A Lyon, le 25 février, le procès en appel de Rabah Souchi, ancien commissaire de police, met en lumière des enjeux cruciaux concernant la responsabilité policière. Accusé d'avoir ordonné une charge lors d'une manifestation de gilets jaunes à Nice en mars 2019, Souchi a vu le parquet requérir une peine de six mois de prison avec sursis. Au cœur de cette affaire se trouve Geneviève Legay, une militante alors âgée de 73 ans, qui avait été gravement blessée lors des incidents.
Souchi, qui est actuellement directeur adjoint de la police municipale de Nice, a affiché à la barre son refus de toute responsabilité quant aux blessures de la manifestante. Cette nouvelle audience a noté l'attente des soutiens de Legay, dont Raphaël Pradeau, porte-parole d'Attac France, a rapporté : "Je veux que justice soit rendue". Ces mots viennent rappeler l'impact durable de cette affaire sur Geneviève Legay, maintenant âgée de 80 ans. Les séquelles subies restent omniprésentes dans sa vie quotidienne.

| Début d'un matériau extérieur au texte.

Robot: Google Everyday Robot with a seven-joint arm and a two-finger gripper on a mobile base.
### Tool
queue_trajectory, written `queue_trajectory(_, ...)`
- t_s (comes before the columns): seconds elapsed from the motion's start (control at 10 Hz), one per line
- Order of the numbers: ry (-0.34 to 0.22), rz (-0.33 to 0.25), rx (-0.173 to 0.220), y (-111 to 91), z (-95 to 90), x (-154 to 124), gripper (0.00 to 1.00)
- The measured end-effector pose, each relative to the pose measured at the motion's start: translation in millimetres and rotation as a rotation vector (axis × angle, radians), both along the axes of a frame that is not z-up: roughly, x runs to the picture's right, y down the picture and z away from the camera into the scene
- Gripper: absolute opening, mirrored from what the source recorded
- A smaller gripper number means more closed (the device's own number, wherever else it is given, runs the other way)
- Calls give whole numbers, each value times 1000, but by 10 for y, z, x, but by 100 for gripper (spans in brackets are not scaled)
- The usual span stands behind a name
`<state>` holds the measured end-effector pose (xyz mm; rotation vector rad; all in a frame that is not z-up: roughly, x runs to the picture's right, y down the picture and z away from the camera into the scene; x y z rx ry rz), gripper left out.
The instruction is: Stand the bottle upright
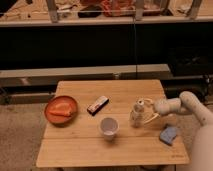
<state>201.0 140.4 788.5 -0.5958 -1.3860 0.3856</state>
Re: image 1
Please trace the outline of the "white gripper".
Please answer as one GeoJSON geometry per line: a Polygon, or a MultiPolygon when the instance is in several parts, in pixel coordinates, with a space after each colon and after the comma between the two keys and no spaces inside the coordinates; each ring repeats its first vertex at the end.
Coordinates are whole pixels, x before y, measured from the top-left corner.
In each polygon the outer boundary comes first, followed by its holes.
{"type": "Polygon", "coordinates": [[[179,98],[159,99],[155,102],[152,99],[144,98],[144,103],[146,105],[154,104],[153,108],[156,113],[154,113],[151,118],[144,121],[143,124],[150,123],[159,116],[167,116],[171,113],[176,113],[181,108],[181,101],[179,98]]]}

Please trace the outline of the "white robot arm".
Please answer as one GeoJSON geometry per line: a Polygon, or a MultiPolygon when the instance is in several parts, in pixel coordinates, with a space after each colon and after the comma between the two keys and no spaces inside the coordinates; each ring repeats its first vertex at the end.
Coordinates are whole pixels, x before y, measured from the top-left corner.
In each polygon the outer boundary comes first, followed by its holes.
{"type": "Polygon", "coordinates": [[[194,138],[188,171],[213,171],[213,112],[190,91],[181,92],[178,98],[158,99],[153,109],[160,116],[193,114],[197,118],[201,127],[194,138]]]}

Décision mise en délibéré au 23 juin
L'issue de ce procès en appel est particulièrement attendue, surtout après que l'avocate générale a demandé la même peine que celle prononcée en première instance, mais sans gravité sur le bulletin de casier judiciaire de Souchi. Ce point a suscité une vive inquiétude parmi les défenseurs des droits, qui craignent que cette absence d'inscription ne permette à Souchi de continuer à travailler dans des postes liés à l'ordre public.
Raphaël Pradeau a exprimé une prudente inquiétude en déclarant : "On espère que le tribunal suivra, mais on est déçu qu’il n’y ait pas de demande d’inscription au casier judiciaire". La décision finale sera rendue le 23 juin, suscitant des espoirs, mais aussi des craintes quant à l'avenir de l'engagement civique en France.